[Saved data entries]
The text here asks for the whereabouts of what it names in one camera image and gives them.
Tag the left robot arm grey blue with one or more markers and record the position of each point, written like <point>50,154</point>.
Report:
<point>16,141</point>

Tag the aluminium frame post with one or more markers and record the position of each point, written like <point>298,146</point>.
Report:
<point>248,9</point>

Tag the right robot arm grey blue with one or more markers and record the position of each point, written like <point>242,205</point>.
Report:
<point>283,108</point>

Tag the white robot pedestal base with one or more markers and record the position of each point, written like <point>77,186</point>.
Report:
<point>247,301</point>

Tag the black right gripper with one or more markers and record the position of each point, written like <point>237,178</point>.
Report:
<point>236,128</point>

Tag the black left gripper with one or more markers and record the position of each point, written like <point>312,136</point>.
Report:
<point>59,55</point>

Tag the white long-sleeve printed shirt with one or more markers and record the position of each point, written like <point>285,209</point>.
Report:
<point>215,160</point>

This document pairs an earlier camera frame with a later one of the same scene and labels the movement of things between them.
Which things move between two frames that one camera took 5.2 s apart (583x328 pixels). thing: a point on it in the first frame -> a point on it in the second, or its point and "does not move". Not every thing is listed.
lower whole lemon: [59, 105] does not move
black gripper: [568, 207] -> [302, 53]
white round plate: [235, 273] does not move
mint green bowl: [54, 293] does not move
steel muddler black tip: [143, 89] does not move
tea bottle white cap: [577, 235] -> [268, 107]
--
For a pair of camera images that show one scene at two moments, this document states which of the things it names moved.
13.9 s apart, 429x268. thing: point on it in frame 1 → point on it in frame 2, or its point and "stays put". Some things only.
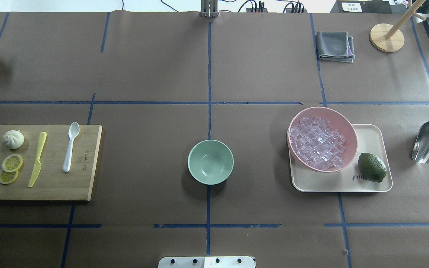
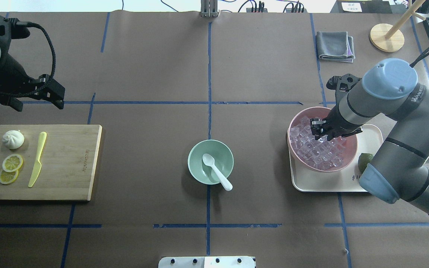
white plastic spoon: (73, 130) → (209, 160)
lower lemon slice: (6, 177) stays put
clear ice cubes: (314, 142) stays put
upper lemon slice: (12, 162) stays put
...
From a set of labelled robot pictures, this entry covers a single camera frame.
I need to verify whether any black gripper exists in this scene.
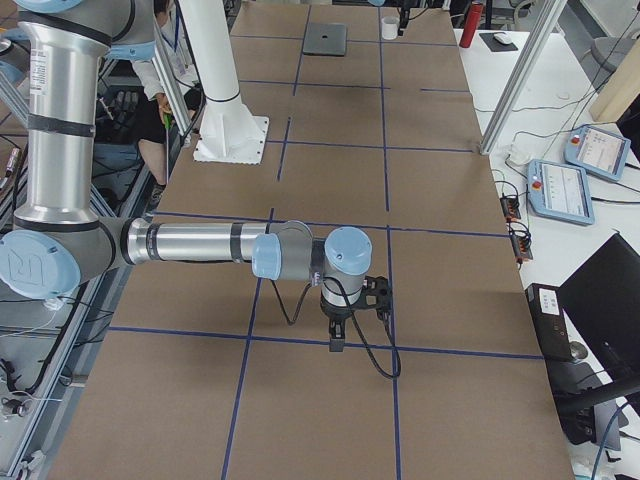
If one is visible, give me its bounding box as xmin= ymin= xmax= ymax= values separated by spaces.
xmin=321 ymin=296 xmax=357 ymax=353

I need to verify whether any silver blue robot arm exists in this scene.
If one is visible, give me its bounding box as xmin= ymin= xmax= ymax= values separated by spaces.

[WHAT YOU SHOULD DO] Using the data above, repeat exactly the lines that begin at the line with "<point>16,141</point>" and end at the line with "<point>236,128</point>", both ends included.

[RESPONSE FOR THIS EXERCISE]
<point>16,141</point>

Tag the aluminium frame post with one or more markers and record the position of each point, written like <point>298,146</point>.
Report:
<point>248,9</point>

Tag the right robot arm grey blue with one or more markers and record the position of each point, written like <point>242,205</point>.
Report:
<point>283,108</point>

Tag the white robot pedestal base with one or more markers and record the position of each point, written like <point>77,186</point>.
Report:
<point>247,301</point>

Tag the black right gripper with one or more markers and record the position of each point, written like <point>237,178</point>.
Report:
<point>236,128</point>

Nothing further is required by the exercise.